### [TASK DIRECTIONS]
Restate all the data word for word and omit the pictures.

### [INPUT DATA]
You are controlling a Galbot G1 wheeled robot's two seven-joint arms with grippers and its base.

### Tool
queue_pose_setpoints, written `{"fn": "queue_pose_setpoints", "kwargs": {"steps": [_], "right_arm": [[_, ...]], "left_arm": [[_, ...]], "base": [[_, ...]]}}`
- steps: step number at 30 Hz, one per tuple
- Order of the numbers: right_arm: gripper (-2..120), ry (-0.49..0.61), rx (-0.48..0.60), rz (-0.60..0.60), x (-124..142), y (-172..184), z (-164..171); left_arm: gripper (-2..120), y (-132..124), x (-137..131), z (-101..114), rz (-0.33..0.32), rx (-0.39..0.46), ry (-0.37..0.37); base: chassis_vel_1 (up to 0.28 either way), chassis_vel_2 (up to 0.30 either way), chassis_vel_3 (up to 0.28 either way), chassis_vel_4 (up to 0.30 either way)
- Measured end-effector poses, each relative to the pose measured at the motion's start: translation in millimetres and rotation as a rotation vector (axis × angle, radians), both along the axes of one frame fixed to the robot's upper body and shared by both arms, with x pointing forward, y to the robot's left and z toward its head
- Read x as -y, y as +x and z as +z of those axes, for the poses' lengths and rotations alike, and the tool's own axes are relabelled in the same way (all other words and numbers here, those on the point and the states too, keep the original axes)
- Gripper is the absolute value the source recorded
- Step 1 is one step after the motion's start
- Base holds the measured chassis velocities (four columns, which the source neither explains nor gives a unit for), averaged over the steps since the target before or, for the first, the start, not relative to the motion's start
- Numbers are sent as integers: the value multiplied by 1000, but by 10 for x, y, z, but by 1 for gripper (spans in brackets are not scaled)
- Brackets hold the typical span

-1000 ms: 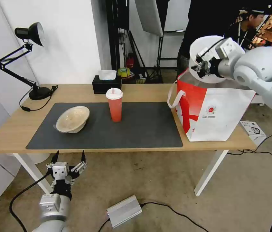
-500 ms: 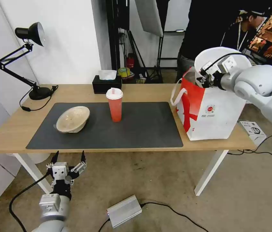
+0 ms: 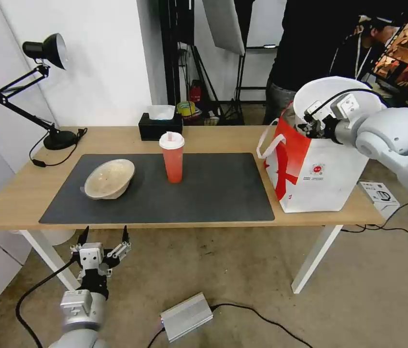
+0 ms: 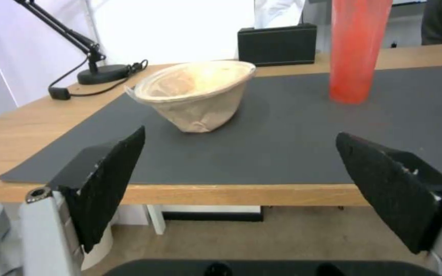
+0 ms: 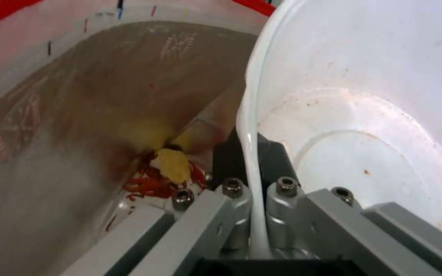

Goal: Pick up the trash from the table and place it into the takeout bag.

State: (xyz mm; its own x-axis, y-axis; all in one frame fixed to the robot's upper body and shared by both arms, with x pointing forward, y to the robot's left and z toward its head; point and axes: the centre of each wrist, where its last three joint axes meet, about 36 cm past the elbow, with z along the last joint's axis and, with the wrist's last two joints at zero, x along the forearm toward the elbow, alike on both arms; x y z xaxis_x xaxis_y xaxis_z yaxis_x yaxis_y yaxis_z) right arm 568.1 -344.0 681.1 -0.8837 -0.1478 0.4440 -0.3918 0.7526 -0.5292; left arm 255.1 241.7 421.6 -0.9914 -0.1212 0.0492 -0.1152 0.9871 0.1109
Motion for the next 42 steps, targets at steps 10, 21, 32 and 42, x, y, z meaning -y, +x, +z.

### [RESPONSE TO THE TASK]
You are controlling a Galbot G1 wheeled robot's two seven-joint arms with grippers and its base.

### Tool
queue_pose_setpoints, written `{"fn": "queue_pose_setpoints", "kwargs": {"steps": [_], "right_arm": [[_, ...]], "left_arm": [[_, ...]], "base": [[_, ...]]}}`
- steps: step number at 30 Hz, one per tuple
- Order of the numbers: right_arm: gripper (-2..120), ry (-0.49..0.61), rx (-0.48..0.60), rz (-0.60..0.60), x (-124..142), y (-172..184), z (-164..171); left_arm: gripper (-2..120), y (-132..124), x (-137..131), z (-101..114), rz (-0.33..0.32), rx (-0.39..0.46), ry (-0.37..0.37); base: chassis_vel_1 (up to 0.28 either way), chassis_vel_2 (up to 0.30 either way), chassis_vel_3 (up to 0.28 either way), chassis_vel_4 (up to 0.30 either way)
- Measured end-effector poses, each relative to the pose measured at the motion's start: translation in millimetres and rotation as a rotation vector (axis × angle, radians), both along the axes of one frame fixed to the robot's upper body and shared by both arms, with x pointing forward, y to the robot's left and z toward its head
- Read x as -y, y as +x and z as +z of those axes, for the poses' lengths and rotations alike, and the tool's own axes are relabelled in the same way (all other words and numbers here, those on the point and the states too, keep the original axes)
- Gripper is the absolute value the source recorded
- Step 1 is one step after the motion's start
- Base holds the measured chassis velocities (four columns, which the source neither explains nor gives a unit for), averaged over the steps since the target before or, for the first, the start, not relative to the motion's start
- Numbers are sent as integers: the value multiplied by 1000, but by 10 for x, y, z, but by 1 for gripper (spans in brackets are not scaled)
- Brackets hold the typical span

-1000 ms: 
-500 ms: 
+0 ms: 
+0 ms: 
+0 ms: 

Goal: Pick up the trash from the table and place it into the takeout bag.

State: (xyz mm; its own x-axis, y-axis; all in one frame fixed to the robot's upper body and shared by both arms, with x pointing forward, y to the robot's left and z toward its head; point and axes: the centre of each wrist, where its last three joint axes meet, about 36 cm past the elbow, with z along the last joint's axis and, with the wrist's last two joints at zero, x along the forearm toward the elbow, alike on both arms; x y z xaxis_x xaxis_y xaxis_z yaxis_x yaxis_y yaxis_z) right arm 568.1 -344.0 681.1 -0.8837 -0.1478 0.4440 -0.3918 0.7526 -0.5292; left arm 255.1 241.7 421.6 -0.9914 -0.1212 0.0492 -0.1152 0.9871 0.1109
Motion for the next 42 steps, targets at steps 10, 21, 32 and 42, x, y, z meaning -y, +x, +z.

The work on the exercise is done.